The incidence of thrombotic events in the vascular system of the liver and their subsequent impact on morbidity and mortality of the patients have not been thoroughly investigated. In our study we reviewed a limited number of reports (11 case reports and 1 case in a case series) in the literature that specifically focus on vascular liver diseases during the course of COVID-19. Moreover, we identified relevant data within larger COVID-19 patient cohorts, partly providing an estimate of the contribution of vascular liver diseases to the overall morbidity of this population. The most frequently encountered clinical event in our study was that of partial or complete portal vein thrombosis, and several underlying pathophysiological factors could be proposed for this (Fig. 2).

Fig. 2

Pathophysiological aspects in portal vein thrombosis in COVID-19

vWF-VIII – von Willebrand factor VIII

It is a weakness of our review that, despite the universal spread of the disease, there are either limited specific data from a small number of case reports or actually little information from larger cohorts, including significant heterogeneity in the available laboratory and histopathological data.
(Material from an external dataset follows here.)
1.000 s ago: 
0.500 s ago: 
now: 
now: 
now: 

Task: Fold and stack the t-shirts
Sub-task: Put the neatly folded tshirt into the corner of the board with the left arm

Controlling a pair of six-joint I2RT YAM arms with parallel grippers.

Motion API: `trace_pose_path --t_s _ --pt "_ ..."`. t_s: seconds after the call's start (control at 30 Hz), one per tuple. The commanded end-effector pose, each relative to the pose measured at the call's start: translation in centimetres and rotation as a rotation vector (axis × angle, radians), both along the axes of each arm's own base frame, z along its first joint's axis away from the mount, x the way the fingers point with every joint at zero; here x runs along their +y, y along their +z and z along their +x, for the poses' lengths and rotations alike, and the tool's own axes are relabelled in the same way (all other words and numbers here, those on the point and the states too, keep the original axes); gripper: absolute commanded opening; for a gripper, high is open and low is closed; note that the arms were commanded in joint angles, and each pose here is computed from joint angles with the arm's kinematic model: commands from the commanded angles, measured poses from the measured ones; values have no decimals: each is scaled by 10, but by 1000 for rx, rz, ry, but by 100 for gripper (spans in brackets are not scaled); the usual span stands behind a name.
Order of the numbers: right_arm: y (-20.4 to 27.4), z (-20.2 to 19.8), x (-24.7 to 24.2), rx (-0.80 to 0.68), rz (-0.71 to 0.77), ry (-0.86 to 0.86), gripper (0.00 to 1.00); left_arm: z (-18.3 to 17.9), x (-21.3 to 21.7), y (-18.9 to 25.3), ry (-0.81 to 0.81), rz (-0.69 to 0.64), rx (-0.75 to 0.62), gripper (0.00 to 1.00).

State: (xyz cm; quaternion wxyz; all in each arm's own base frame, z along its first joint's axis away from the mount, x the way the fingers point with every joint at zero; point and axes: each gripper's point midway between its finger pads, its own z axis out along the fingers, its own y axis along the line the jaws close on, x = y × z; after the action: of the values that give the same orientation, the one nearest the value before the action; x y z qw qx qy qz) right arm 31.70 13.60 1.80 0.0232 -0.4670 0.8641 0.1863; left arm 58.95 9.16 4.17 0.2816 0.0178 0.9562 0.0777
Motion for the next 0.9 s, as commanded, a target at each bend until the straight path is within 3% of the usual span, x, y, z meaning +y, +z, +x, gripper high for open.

In conclusion, patients with COVID-19 seem to be at high risk for thrombotic complications, which significantly increase the morbidity and mortality. The involvement of the vascular system of the liver has been suggested by some reported cases, while possible long-term complications remain to be elucidated. A plethora of mechanisms has been proposed as the underlying pathophysiologic events triggering thrombosis, while their actual role and significance need further investigation. Pre-existing liver disease and especially cirrhosis are important risk factors for adverse outcomes in COVID-19. The abovementioned cases are the only reported cases of COVID-19 affecting the vascular system of the liver, and this limited experience highlights the importance of anticoagulation therapy, and emphasizes the need for greater awareness in cases where symptoms related to the gastrointestinal tract occur.